The university is currently recruiting students for a National Science Foundation Teaching Fellowship Program that provides support and training for college graduates with undergraduate degrees in science, technology, engineering or mathematics who are interested in teaching.
“Our goal is to increase the number of people with teaching credentials who have a background in these areas and who are interested in working in high-need school districts,” said math professor Kellie Michele Evans, who is helping to coordinate the program. “There are people out there who have degrees in engineering, science, technology and math and also love working with kids. This is the perfect opportunity for them.”
The program involves a five-year commitment. The teaching fellows will earn single-subject mathematics teaching credentials and master’s degrees in mathematics education or mathematics and participate in professional development activities while teaching in high-need school districts. The fellows will receive stipends and/or salary supplements of up to $65,000 over the course of the five years.
Evans said the money for the program comes from federal stimulus funds and is designed to increase the caliber of middle and high school math teachers.
“People who have degrees in these fields can often get jobs that pay a lot of money, but don’t necessarily tap into their passions,” Evans said. “There are some people out there who think that if you’re good at science, math, engineering or technology, you shouldn’t ‘waste’ your talents teaching, even if you do love working with kids.

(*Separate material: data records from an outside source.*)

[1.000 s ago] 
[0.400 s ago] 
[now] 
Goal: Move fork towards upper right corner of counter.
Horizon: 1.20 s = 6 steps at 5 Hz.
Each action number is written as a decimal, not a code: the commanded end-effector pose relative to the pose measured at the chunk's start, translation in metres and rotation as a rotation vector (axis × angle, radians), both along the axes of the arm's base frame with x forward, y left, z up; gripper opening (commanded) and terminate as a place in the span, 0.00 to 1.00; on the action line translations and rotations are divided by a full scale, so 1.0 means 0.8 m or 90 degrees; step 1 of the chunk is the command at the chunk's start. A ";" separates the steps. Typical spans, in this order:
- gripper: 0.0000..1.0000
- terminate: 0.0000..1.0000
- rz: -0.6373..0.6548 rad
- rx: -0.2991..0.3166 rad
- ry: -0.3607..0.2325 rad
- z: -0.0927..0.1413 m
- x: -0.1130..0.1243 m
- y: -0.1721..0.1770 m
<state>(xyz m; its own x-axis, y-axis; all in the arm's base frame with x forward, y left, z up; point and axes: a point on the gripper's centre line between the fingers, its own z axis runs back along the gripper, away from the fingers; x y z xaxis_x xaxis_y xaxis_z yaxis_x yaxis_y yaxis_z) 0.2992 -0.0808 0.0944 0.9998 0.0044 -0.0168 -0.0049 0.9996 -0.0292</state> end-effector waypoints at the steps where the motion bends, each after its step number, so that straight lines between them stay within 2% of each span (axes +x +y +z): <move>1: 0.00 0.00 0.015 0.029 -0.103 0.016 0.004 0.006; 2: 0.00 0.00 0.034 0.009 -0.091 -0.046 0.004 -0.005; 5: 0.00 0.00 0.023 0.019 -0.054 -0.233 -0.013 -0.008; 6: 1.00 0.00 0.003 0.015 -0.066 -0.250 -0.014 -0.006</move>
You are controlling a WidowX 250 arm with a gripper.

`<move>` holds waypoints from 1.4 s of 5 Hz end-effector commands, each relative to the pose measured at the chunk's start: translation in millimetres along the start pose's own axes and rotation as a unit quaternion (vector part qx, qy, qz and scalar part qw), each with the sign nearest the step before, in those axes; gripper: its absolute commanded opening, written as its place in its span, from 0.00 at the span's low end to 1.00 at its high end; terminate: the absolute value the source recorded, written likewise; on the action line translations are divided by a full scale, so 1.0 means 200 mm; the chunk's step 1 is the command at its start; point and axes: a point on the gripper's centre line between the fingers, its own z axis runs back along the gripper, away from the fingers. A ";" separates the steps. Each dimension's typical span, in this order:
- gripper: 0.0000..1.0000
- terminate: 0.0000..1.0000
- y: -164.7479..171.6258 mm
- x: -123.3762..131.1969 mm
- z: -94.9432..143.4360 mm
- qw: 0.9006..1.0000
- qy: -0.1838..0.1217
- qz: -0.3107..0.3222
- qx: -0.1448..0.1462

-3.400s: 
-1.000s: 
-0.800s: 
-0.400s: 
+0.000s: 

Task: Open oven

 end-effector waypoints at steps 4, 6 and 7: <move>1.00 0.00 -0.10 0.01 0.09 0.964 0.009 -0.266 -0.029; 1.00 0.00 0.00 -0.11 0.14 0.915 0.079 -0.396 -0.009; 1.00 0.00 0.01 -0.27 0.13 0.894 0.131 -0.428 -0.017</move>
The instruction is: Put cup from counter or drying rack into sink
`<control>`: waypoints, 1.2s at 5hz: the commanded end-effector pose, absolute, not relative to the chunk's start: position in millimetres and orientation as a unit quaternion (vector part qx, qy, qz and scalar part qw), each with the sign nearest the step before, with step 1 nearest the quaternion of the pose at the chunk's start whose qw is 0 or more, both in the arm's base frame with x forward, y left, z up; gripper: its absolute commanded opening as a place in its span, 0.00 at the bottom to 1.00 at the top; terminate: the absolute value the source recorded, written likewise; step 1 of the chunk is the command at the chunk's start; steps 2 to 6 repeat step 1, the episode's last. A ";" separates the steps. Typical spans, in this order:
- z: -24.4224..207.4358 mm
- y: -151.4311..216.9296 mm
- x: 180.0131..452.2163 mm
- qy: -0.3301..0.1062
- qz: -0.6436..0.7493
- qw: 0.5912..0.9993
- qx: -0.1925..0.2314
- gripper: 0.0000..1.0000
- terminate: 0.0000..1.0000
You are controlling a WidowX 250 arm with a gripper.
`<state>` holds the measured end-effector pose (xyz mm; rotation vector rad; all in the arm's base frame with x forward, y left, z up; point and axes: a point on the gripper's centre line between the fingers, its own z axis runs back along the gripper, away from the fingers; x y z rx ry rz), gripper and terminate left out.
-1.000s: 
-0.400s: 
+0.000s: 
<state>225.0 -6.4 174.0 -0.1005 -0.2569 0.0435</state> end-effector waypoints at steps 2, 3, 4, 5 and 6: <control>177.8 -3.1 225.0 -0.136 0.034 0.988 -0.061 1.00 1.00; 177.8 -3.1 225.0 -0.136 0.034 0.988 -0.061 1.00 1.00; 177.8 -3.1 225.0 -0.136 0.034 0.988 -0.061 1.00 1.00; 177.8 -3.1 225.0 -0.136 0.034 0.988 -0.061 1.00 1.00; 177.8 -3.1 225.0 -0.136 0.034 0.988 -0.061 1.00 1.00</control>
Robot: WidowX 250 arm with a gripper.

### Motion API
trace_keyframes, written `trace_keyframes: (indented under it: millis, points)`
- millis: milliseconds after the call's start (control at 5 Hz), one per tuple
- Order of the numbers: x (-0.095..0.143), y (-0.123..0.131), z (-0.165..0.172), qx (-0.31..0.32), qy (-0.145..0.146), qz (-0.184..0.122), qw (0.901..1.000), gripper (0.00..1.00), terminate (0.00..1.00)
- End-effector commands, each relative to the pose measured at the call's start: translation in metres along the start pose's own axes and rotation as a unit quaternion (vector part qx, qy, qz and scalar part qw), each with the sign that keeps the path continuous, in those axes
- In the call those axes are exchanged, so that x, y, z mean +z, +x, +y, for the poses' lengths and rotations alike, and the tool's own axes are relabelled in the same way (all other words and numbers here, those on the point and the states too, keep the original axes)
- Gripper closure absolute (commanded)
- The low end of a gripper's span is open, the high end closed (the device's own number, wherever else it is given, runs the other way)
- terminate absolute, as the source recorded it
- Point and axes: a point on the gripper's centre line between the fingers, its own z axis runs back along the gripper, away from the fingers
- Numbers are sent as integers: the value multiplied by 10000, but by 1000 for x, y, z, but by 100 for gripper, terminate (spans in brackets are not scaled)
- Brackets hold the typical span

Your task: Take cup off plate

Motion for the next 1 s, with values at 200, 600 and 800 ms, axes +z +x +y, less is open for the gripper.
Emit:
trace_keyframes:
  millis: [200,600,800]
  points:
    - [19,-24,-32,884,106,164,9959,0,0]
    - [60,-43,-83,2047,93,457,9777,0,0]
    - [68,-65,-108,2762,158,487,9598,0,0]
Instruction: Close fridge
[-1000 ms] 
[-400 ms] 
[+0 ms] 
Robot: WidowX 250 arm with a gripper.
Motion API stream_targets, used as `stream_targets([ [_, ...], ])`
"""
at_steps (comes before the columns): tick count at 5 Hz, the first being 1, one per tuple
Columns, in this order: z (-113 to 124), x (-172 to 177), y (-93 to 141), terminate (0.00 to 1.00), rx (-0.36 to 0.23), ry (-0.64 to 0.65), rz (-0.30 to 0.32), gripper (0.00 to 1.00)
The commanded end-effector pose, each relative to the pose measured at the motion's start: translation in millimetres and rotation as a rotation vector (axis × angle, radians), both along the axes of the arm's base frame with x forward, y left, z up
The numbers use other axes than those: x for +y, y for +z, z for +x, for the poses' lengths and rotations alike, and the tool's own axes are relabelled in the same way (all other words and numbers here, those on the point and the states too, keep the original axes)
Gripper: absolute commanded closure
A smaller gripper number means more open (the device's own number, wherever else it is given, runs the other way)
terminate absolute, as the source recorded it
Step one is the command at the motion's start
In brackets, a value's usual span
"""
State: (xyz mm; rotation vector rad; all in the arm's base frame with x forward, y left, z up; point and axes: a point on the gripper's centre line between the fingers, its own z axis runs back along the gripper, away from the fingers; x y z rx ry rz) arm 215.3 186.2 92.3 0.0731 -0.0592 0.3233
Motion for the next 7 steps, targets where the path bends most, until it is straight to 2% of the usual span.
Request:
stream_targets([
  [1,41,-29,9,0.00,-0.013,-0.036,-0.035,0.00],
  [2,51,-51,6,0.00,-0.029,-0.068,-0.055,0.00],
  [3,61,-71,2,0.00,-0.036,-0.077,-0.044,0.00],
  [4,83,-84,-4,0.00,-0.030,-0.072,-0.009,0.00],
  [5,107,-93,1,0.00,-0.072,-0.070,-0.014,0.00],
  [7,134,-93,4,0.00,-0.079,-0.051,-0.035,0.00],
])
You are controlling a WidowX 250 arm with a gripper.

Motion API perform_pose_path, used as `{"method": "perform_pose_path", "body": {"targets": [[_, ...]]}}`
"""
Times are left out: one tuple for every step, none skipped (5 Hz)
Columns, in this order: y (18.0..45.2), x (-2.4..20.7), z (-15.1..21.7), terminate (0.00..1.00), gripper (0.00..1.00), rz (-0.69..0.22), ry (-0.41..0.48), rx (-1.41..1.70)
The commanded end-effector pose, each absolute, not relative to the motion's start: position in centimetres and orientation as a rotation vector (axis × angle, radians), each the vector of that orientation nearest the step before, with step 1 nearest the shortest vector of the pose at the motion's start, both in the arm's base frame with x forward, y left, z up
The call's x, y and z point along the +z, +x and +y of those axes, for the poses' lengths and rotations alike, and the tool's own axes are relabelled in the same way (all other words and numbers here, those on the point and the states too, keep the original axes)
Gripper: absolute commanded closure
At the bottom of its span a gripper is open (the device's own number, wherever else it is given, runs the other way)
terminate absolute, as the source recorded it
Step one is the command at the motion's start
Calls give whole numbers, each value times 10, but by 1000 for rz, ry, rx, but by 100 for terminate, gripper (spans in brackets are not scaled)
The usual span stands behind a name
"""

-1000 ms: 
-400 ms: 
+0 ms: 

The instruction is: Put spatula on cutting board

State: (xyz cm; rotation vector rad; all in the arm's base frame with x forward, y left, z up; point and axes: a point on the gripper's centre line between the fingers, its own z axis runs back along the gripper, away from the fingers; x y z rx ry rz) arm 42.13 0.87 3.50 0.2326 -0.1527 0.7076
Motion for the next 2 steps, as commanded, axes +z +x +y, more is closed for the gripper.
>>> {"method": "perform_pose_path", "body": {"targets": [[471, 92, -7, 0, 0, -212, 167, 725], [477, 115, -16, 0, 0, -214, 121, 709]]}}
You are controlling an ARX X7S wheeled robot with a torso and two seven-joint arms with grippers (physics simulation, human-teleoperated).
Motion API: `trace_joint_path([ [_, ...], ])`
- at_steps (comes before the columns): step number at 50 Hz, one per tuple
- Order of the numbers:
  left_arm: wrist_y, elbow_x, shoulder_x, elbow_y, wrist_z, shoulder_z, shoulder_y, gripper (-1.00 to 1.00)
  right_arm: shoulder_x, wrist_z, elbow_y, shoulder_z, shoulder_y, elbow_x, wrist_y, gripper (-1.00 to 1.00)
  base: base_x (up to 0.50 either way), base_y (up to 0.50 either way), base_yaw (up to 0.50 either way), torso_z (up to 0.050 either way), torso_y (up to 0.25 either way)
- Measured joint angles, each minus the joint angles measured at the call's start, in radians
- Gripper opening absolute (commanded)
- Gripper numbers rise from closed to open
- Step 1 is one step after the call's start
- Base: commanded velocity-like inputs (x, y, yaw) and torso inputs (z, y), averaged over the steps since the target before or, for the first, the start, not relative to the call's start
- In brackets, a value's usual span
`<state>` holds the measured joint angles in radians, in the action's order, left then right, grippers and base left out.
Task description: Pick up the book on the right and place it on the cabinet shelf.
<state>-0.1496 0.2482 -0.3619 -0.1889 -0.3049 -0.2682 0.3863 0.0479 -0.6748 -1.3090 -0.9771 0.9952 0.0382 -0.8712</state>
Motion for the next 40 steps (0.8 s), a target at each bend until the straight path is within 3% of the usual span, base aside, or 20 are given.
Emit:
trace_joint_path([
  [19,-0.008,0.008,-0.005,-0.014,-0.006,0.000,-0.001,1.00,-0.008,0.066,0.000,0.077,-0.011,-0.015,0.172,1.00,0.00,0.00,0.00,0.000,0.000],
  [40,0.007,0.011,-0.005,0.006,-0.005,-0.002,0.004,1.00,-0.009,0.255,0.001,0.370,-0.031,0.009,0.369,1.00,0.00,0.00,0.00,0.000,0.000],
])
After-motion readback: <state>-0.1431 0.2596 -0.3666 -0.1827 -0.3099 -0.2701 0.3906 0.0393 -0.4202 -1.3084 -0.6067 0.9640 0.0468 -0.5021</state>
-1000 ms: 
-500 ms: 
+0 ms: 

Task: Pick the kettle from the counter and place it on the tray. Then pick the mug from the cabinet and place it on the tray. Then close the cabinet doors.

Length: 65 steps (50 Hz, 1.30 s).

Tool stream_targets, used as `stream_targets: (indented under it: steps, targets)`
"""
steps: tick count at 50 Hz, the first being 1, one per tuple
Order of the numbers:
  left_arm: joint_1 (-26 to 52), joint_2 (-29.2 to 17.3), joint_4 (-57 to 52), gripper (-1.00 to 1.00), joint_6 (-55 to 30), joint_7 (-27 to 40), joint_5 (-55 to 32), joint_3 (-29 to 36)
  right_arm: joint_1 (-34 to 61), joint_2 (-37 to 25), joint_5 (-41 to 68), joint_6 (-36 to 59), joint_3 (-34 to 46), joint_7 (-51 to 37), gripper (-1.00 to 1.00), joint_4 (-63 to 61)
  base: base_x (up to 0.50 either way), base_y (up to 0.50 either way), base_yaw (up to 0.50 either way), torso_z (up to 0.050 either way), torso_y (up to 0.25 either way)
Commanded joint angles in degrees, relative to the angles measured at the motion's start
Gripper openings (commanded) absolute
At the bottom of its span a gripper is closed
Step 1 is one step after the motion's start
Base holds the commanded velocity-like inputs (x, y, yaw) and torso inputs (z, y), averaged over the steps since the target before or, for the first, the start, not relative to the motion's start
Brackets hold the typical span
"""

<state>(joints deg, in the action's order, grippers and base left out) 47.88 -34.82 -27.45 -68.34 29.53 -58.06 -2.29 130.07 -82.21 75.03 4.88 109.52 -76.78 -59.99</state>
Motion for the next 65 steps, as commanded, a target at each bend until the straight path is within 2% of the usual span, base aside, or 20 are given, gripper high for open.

“But those are exactly the type of people you want teaching kids, people who are passionate about their field but also passionate about sharing what they know with young people,” she said. “A teacher like that can really open the door to the world of science and math for young people and get them excited about fields they think may not be open to them ”
Candidates for the teaching fellowship program must already hold an undergraduate degree in science, technology, engineering or mathematics, have passed the California Subject Examinations for Teachers (CSET) Mathematics Subject Matter Exam, Subtests I-III (or pass it in time to begin the program) and meet the admissions requirements for CSUN’s Single Subject Mathematics Credential Program and CSUN’s master’s degree programs in mathematics or in mathematics education.
Evans said the fellows are expected to earn their teaching credentials during the first year of the program and then will begin teaching while working on their master’s degrees. Throughout the five years, she said, they receive support in the form of professional development opportunities as well as mentoring from veteran teachers and Cal State Northridge faculty.
“We really need qualified teachers in the areas of math and science and we want to give these new teachers all the support we can so that they can succeed,” Evans said.